▶ WORK TASK
All of the data that appears below is to be given again precisely as written.

▶ GIVEN DATA
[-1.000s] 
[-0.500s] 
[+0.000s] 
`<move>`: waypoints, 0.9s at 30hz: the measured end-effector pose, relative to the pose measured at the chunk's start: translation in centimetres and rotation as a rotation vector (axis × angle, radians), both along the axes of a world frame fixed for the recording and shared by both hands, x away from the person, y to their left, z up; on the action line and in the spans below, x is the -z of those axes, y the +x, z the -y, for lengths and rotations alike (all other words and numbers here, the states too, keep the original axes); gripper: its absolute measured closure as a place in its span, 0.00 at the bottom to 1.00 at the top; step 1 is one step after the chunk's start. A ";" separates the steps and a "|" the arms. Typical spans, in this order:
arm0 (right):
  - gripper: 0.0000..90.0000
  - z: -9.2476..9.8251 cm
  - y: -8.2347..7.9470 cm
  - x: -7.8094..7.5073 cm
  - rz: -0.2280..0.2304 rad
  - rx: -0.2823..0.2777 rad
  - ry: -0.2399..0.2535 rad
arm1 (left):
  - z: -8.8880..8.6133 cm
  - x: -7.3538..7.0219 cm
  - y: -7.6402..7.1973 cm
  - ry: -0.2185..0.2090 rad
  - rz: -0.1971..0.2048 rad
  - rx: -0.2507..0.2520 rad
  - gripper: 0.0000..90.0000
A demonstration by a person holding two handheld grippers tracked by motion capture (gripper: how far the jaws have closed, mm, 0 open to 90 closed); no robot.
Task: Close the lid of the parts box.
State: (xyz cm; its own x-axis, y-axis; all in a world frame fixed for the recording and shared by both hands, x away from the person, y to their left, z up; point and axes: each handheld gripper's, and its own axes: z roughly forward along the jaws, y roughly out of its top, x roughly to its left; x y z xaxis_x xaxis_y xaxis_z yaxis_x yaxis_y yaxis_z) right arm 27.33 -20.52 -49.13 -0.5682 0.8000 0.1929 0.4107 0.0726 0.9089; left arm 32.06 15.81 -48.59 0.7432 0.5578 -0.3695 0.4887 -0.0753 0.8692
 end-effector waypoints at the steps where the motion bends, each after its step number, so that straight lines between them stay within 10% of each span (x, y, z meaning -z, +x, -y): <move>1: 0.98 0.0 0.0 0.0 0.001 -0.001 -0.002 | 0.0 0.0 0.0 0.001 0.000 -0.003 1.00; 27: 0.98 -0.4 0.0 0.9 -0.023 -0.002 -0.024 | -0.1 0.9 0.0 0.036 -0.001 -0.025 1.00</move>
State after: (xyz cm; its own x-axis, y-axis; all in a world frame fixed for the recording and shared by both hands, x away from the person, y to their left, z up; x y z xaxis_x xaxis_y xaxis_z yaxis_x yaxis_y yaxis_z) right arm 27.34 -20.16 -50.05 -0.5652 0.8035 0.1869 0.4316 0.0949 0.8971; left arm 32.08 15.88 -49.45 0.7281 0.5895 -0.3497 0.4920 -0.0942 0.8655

▶ OUTPUT
[-1.000s] 
[-0.500s] 
[+0.000s] 
`<move>`: waypoints, 0.9s at 30hz: the measured end-effector pose, relative to the pose measured at the chunk's start: translation in centimetres and rotation as a rotation vector (axis × angle, radians), both along the axes of a world frame fixed for the recording and shared by both hands, x away from the person, y to their left, z up; on the action line and in the spans below, x is the -z of those axes, y the +x, z the -y, for lengths and rotations alike (all other words and numbers here, the states too, keep the original axes); gripper: its absolute measured closure as a place in its span, 0.00 at the bottom to 1.00 at the top; step 1 is one step after the chunk's start. A ";" separates the steps and a "|" the arms. Typical spans, in this order:
arm0 (right):
  - gripper: 0.0000..90.0000
  - z: -9.2476..9.8251 cm
  - y: -8.2347..7.9470 cm
  - x: -7.8094..7.5073 cm
  - rz: -0.2280..0.2304 rad
  - rx: -0.2823..0.2777 rad
  - ry: -0.2399..0.2535 rad
arm1 (left):
  - z: -8.8880..8.6133 cm
  - x: -7.3538..7.0219 cm
  - y: -7.6402..7.1973 cm
  - ry: -0.2185..0.2090 rad
  - rz: -0.1971..0.2048 rad
  - rx: -0.2507..0.2520 rad
  - gripper: 0.0000..90.0000
A demonstration by a person holding two handheld grippers tracked by motion capture (gripper: how far the jaws have closed, mm, 0 open to 90 closed); no robot.
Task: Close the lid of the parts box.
State: (xyz cm; its own x-axis, y-axis; all in a world frame fixed for the recording and shared by both hands, x away from the person, y to their left, z up; point and axes: each handheld gripper's, and its own axes: z roughly forward along the jaws, y roughly out of its top, x roughly to its left; x y z xaxis_x xaxis_y xaxis_z yaxis_x yaxis_y yaxis_z) right arm 27.33 -20.52 -49.13 -0.5682 0.8000 0.1929 0.4107 0.0726 0.9089; left arm 32.06 15.81 -48.59 0.7432 0.5578 -0.3695 0.4887 -0.0753 0.8692
 end-effector waypoints at the steps where the motion bends, each after its step number, so that straight lines between them stay within 10% of each span (x, y, z meaning -z, +x, -y): <move>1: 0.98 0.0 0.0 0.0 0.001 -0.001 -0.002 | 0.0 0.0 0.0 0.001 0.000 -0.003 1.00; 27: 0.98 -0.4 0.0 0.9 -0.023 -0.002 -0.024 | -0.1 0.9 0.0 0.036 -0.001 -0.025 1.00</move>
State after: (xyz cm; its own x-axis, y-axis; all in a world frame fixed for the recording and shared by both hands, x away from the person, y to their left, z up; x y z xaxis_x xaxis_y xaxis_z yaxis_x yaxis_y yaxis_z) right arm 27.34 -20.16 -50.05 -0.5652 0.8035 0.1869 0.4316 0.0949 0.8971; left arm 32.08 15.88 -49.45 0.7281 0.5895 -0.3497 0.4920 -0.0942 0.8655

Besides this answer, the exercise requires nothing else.